I really encourage you to update your priors since capabilities are very different than even 6 months ago.
But the overall gain in efficiency is still a low single digit speedup. It's not a multi-OOM speedup as if e.g. doing 1000 long divisions by hand over many days versus letting a computer program do them in a split second. The "wall" that is irreducible complexity was never OOMs away from how modern pre-AI software development was done.
But I feel it though, the urge to grind. When I have free time I think, shouldn't I be doing/achieving something. If you quantify value by money then yeah there are dumb ways to make money like me driving Uber Eats and donating plasma (an extra 17 hrs of my life per week). I can instead spend less money and enjoy life more.
I almost think social media is the worst thing that I ran into, the points/likes aspect. Going back to sharing things that aren't real yet for the kudos. Anyway ranting. I'm thankful I became self-aware as when Facebook was new I was posting like everything about my life like "omg look at me...". Which is a double-edged sword you know, something like Instagram is how women scope you out and if you don't have a good one...

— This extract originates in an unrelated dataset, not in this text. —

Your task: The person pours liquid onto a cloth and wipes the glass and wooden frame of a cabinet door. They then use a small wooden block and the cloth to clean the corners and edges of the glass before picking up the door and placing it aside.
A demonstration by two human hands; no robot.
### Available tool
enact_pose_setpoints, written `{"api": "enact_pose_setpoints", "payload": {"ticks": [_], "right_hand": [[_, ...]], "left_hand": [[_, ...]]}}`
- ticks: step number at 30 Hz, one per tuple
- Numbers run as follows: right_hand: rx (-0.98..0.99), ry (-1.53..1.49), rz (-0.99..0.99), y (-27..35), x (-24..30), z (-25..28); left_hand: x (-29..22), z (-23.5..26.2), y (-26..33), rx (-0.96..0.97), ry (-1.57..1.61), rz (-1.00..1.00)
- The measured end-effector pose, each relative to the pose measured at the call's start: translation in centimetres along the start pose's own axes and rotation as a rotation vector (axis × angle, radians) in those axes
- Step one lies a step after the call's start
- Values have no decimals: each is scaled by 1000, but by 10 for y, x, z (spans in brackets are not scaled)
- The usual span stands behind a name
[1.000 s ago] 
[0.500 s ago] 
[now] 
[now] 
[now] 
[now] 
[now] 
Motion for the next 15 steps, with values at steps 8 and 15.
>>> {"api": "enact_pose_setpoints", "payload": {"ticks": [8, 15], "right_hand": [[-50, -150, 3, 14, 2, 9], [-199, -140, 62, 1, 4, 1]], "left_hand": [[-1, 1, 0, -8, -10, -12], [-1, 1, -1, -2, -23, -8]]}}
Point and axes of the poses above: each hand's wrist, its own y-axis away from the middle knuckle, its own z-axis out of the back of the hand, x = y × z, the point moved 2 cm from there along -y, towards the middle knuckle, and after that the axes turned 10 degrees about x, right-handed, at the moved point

Tangent, there is also this fetishizing of productivity where you see this clean desk and a little notepad. Or some kind of setup like a minimalist laptop. The whole video is about that but not actually working ha.
It is funny, I bought an old phone of mine from the 2010s, I had a different mindset back then (try to make a shit ton of money through ads on a website). That did not happen but I had this ambition/tried to make a lot of dumb apps. I'm trying to get back to that mental state as now I can make like anything, back then I didn't even know how to generate a CSR like come on you amateur!
I use the phone as a grounding tool for meditation/try to go back in time what I was thinking back then. I also loaded it with old cloud photos from that time. It doesn't have internet.
Oh yeah, what does work for grounding you to reality is when you lose internet. Then you're grounded in reality, bored. What do I do with myself now.
more hours == more productivity
It’s not. If you’re sleep deprived you’ll produce shit, which you’ll probably have to redo later. Sleep properly, produce more in less hours.
But hey, at least your colleagues think you’re busy because you’re last to leave redoing your shitty work!
Edit: read The Brain at Rest by Jebelli, don’t work yourself to death
This is also why I honestly enjoy being a salaried employee. My employer buys 40 hours a week from me. Right, some weeks it's 50 and the next week only 30. Some weeks need a machine just executing, some weeks need more careful thought.
I could optimize it for more monetary output, but at the moment it is a predictable, usually not-painful thing with decent monetary output for personally more interesting subjects. I've found appreciation of this.
Terr_•5h ago
A satirical video which I think captures some of the frustration: "The Hustle" by Krazam - https://www.youtube.com/watch?v=_o7qjN3KF8U
> Machine Head - Derek Hobbs 1995
For anyone else a little nerd-sniped, the ASCII art head is 54,505 bytes, <=300 chars wide, 182 lines tall, using 20 distinct characters... But then I get hung up on what an equivalent picture could be, since the characters aren't just levels of greyscale intensity, but also contain internal detail that would then take more pixels to describe.
My original motive was something like: "If this were a PNG it would have only taken a much smaller X bytes."